### What is needed
Your task is to transcribe the entries below exactly, from their first line down to the line containing "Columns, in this", and to stop there.

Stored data
***
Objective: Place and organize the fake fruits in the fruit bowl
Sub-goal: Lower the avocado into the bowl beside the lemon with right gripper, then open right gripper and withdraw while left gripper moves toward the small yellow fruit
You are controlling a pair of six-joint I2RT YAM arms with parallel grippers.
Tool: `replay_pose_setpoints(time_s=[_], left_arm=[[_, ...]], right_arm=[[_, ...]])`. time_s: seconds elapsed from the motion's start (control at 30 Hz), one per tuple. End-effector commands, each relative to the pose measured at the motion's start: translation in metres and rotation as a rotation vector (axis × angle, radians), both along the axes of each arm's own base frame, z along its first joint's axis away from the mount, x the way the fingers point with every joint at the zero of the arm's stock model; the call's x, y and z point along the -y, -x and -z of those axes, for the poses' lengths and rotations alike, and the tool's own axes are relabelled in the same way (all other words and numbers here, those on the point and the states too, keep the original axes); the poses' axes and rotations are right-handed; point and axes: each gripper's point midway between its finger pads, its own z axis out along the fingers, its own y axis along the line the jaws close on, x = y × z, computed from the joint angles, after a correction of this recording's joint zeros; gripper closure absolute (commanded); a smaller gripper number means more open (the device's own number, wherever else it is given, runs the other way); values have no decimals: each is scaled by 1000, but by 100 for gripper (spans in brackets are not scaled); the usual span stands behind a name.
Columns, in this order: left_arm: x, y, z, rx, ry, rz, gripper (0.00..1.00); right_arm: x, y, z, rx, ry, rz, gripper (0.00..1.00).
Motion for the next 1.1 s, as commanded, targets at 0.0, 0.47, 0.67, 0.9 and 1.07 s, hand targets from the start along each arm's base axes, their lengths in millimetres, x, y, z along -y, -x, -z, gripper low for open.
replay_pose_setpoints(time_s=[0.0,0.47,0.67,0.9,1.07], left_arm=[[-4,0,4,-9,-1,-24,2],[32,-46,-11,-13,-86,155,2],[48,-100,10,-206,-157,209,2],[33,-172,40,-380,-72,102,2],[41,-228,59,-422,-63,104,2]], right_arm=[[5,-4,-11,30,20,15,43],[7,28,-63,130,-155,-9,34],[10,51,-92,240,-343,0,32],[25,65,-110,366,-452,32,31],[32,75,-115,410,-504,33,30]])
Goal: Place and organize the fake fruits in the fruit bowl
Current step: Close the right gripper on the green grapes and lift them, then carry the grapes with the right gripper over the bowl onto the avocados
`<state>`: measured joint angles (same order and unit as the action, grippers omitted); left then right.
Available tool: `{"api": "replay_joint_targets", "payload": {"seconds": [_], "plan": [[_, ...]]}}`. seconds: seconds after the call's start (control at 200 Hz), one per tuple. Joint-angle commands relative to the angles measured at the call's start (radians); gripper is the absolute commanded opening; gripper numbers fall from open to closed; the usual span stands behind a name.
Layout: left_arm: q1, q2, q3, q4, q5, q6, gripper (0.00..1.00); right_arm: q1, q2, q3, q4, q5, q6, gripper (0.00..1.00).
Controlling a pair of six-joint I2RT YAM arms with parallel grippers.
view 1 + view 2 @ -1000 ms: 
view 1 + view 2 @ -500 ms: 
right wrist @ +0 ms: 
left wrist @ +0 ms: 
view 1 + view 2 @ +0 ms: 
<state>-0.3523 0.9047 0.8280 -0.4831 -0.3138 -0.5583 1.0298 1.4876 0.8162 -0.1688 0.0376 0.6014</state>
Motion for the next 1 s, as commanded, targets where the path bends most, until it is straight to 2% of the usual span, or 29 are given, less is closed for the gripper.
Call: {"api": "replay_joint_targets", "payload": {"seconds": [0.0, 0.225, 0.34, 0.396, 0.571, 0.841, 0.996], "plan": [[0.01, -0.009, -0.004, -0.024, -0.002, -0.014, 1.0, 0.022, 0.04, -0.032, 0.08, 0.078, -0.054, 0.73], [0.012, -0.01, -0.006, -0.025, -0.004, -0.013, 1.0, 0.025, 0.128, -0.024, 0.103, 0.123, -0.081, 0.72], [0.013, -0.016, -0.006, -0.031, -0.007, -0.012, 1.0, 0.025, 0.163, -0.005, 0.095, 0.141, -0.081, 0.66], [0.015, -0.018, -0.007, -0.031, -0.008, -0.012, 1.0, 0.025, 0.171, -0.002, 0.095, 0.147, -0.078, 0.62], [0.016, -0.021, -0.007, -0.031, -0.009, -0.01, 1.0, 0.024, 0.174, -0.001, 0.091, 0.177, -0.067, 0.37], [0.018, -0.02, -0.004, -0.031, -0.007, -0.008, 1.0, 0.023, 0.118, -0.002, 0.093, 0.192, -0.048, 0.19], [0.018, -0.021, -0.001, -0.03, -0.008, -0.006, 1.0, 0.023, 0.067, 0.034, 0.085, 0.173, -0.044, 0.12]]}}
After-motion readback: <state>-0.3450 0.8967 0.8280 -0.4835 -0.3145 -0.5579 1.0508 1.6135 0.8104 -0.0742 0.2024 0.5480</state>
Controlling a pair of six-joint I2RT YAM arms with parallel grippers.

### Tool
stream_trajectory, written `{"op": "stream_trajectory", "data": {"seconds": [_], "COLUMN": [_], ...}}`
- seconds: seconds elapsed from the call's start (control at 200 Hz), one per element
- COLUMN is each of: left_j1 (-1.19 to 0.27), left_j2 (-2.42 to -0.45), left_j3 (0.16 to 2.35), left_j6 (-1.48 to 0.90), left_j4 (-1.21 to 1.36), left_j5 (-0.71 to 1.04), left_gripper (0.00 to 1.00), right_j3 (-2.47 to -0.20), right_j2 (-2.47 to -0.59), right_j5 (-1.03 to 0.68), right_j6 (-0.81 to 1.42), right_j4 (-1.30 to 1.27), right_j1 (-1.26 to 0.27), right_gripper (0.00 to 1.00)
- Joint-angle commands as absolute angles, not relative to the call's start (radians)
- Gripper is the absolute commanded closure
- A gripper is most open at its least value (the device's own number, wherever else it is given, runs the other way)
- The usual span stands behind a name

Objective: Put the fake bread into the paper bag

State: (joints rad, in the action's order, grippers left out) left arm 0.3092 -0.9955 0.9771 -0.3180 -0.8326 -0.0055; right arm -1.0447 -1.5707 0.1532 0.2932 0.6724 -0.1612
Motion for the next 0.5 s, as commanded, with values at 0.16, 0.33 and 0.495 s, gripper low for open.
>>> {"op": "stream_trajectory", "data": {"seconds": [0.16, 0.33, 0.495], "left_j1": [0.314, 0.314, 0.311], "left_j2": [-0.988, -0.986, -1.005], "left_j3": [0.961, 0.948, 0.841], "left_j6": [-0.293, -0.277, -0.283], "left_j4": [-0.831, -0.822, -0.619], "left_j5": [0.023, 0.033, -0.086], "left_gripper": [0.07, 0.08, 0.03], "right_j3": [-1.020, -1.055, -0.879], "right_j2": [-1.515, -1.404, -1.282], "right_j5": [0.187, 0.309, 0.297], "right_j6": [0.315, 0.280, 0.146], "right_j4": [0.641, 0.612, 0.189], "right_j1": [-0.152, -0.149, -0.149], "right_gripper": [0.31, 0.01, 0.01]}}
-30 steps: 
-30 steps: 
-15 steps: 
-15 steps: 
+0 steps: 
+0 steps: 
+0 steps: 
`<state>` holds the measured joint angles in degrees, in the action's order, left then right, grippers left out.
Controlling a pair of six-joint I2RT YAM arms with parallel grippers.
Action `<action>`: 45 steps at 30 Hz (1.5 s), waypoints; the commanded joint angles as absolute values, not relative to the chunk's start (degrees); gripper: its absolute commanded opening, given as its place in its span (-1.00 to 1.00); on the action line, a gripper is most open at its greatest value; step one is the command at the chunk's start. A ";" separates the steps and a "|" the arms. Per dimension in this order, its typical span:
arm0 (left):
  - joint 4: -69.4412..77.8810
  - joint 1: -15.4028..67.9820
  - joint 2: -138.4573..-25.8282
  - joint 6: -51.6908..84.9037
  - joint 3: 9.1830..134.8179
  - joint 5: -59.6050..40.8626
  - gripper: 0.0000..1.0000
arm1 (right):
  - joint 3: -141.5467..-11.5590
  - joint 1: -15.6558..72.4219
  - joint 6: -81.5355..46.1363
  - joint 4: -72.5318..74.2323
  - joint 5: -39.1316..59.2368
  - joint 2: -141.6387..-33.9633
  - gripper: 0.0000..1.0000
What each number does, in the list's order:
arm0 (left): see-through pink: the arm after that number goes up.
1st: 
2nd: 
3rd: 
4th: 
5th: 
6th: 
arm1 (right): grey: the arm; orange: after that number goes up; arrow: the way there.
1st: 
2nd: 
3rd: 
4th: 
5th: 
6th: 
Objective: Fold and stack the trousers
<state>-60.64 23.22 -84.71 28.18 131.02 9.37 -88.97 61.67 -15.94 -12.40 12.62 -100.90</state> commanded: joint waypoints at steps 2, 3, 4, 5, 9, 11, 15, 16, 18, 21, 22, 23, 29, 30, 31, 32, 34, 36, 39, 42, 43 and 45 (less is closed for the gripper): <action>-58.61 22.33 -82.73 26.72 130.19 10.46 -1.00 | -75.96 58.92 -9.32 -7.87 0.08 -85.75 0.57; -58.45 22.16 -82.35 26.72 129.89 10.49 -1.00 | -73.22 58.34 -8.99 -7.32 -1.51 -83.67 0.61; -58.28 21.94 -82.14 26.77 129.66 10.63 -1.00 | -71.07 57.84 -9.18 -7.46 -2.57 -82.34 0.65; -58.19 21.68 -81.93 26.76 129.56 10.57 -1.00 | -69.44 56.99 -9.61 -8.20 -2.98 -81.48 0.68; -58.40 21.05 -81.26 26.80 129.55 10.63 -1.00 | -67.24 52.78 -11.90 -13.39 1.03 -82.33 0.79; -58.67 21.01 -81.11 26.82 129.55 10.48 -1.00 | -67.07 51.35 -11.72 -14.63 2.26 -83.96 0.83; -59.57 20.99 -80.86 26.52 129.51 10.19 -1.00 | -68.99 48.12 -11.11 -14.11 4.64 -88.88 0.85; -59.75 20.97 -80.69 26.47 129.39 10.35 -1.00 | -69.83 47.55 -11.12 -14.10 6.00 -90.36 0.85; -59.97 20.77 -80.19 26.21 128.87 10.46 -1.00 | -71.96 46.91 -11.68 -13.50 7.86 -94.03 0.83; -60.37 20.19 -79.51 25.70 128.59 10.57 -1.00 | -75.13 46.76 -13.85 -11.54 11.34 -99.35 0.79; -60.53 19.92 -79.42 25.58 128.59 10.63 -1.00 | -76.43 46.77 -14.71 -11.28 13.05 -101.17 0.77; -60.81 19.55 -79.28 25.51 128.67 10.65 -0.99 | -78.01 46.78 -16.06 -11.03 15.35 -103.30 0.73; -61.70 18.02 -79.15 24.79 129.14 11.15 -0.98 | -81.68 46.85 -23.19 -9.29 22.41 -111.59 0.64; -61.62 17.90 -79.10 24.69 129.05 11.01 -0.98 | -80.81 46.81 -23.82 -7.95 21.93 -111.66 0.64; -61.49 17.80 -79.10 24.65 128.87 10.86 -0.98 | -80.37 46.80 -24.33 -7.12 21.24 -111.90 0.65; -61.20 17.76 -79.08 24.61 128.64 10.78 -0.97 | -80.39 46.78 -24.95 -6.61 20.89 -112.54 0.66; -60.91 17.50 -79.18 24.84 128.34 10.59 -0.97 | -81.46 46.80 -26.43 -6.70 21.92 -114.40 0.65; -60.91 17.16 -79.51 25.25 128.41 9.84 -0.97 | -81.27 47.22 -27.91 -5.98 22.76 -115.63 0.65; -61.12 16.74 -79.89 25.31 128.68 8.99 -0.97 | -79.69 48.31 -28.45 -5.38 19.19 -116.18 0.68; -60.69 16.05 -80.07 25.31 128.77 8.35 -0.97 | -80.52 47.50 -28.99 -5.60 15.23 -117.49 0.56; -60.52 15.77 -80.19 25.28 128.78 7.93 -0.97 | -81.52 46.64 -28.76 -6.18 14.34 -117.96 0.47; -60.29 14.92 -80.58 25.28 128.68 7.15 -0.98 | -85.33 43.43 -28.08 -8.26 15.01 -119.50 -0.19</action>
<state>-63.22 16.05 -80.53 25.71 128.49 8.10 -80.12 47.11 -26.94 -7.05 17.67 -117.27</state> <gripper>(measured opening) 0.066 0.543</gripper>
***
### Solution
Objective: Place and organize the fake fruits in the fruit bowl
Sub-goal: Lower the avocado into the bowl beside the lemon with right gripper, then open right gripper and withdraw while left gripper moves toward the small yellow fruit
You are controlling a pair of six-joint I2RT YAM arms with parallel grippers.
Tool: `replay_pose_setpoints(time_s=[_], left_arm=[[_, ...]], right_arm=[[_, ...]])`. time_s: seconds elapsed from the motion's start (control at 30 Hz), one per tuple. End-effector commands, each relative to the pose measured at the motion's start: translation in metres and rotation as a rotation vector (axis × angle, radians), both along the axes of each arm's own base frame, z along its first joint's axis away from the mount, x the way the fingers point with every joint at the zero of the arm's stock model; the call's x, y and z point along the -y, -x and -z of those axes, for the poses' lengths and rotations alike, and the tool's own axes are relabelled in the same way (all other words and numbers here, those on the point and the states too, keep the original axes); the poses' axes and rotations are right-handed; point and axes: each gripper's point midway between its finger pads, its own z axis out along the fingers, its own y axis along the line the jaws close on, x = y × z, computed from the joint angles, after a correction of this recording's joint zeros; gripper closure absolute (commanded); a smaller gripper number means more open (the device's own number, wherever else it is given, runs the other way); values have no decimals: each is scaled by 1000, but by 100 for gripper (spans in brackets are not scaled); the usual span stands behind a name.
Columns, in this order: left_arm: x, y, z, rx, ry, rz, gripper (0.00..1.00); right_arm: x, y, z, rx, ry, rz, gripper (0.00..1.00).

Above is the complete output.